:: WORK INSTRUCTION ::
As the answer, set down the lines below from the one containing "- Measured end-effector" through the one containing "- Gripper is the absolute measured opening", exactly and inclusively, and no others.

:: DATASET SECTION ::
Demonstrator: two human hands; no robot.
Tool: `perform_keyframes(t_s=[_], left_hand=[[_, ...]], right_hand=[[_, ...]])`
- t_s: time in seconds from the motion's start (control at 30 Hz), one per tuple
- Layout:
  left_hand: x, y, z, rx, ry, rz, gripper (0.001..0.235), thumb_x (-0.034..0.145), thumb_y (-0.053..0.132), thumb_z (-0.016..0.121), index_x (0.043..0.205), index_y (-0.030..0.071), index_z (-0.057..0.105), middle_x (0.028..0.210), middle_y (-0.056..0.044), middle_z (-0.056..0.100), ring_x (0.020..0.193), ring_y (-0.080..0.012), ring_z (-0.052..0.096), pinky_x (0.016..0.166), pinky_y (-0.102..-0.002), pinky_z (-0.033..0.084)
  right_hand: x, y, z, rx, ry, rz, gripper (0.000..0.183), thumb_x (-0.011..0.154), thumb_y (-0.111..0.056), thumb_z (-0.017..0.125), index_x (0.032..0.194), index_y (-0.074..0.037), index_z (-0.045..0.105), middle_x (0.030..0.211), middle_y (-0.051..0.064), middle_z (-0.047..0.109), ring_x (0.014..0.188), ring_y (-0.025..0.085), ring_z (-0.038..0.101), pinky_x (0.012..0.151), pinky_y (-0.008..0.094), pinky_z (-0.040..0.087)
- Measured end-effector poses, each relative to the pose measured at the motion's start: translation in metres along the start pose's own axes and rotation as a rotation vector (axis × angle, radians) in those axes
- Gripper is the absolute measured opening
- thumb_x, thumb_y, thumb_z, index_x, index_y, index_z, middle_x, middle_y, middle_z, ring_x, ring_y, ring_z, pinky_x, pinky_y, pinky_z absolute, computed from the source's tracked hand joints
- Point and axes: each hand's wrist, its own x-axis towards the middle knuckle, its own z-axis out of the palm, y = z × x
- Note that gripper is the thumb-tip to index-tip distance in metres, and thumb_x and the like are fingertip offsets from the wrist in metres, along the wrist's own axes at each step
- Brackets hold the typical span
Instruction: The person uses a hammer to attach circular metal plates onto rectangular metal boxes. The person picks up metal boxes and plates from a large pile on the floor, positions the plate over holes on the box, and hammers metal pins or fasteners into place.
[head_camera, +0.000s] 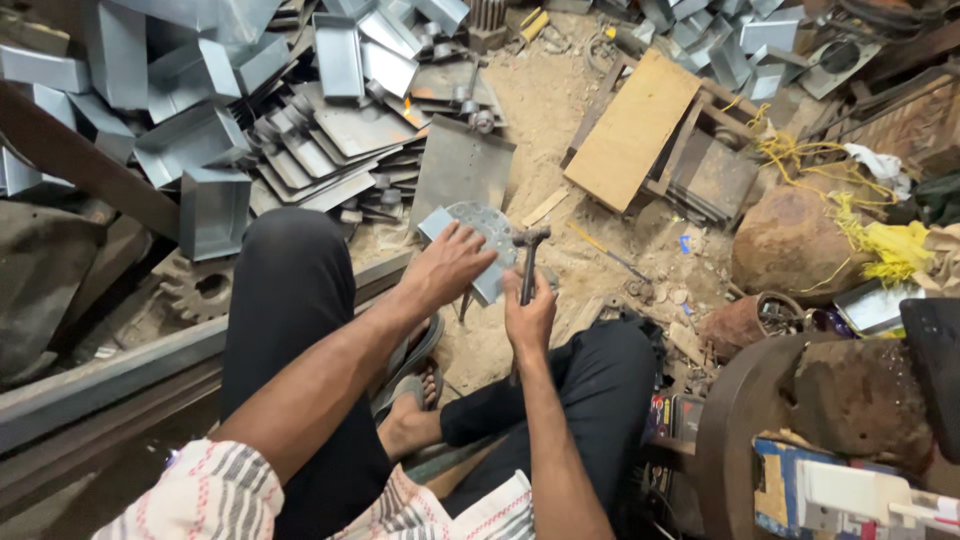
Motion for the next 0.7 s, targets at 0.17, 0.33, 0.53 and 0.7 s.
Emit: perform_keyframes(t_s=[0.17,0.33,0.53,0.7], left_hand=[[0.006,-0.009,0.004,-0.209,-0.136,-0.245,0.077,0.072,0.044,0.089,0.132,0.013,0.052,0.128,-0.012,0.062,0.127,-0.0320,0.054,0.104,-0.052,0.045],[-0.004,-0.004,0.010,-0.515,0.075,-0.424,0.078,0.073,0.051,0.085,0.127,0.009,0.050,0.118,-0.020,0.065,0.109,-0.0393,0.066,0.087,-0.051,0.055],[0.000,-0.008,0.014,-0.481,-0.013,-0.444,0.070,0.075,0.047,0.082,0.121,0.007,0.047,0.103,-0.022,0.072,0.094,-0.0436,0.069,0.079,-0.053,0.057],[-0.002,-0.006,0.006,-0.508,0.002,-0.440,0.068,0.073,0.048,0.083,0.115,0.007,0.048,0.100,-0.022,0.072,0.093,-0.0441,0.069,0.078,-0.054,0.056]], right_hand=[[-0.008,-0.019,-0.016,-0.096,0.246,-0.376,0.031,0.103,-0.014,0.060,0.128,0.003,0.063,0.109,0.022,0.072,0.098,0.036,0.071,0.084,0.044,0.054],[-0.035,-0.066,-0.041,-0.060,0.206,-0.394,0.045,0.104,-0.008,0.051,0.148,-0.001,0.051,0.110,0.022,0.071,0.090,0.032,0.073,0.080,0.042,0.055],[-0.053,-0.086,-0.049,-0.090,0.235,-0.522,0.052,0.108,-0.009,0.051,0.158,-0.012,0.041,0.111,0.023,0.072,0.089,0.032,0.075,0.072,0.041,0.057],[-0.046,-0.074,-0.035,-0.422,-0.024,-0.353,0.054,0.106,-0.009,0.054,0.159,-0.015,0.043,0.101,0.029,0.071,0.083,0.041,0.071,0.067,0.049,0.053]])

:: ANSWER SPACE ::
- Measured end-effector poses, each relative to the pose measured at the motion's start: translation in metres along the start pose's own axes and rotation as a rotation vector (axis × angle, radians) in those axes
- Gripper is the absolute measured opening

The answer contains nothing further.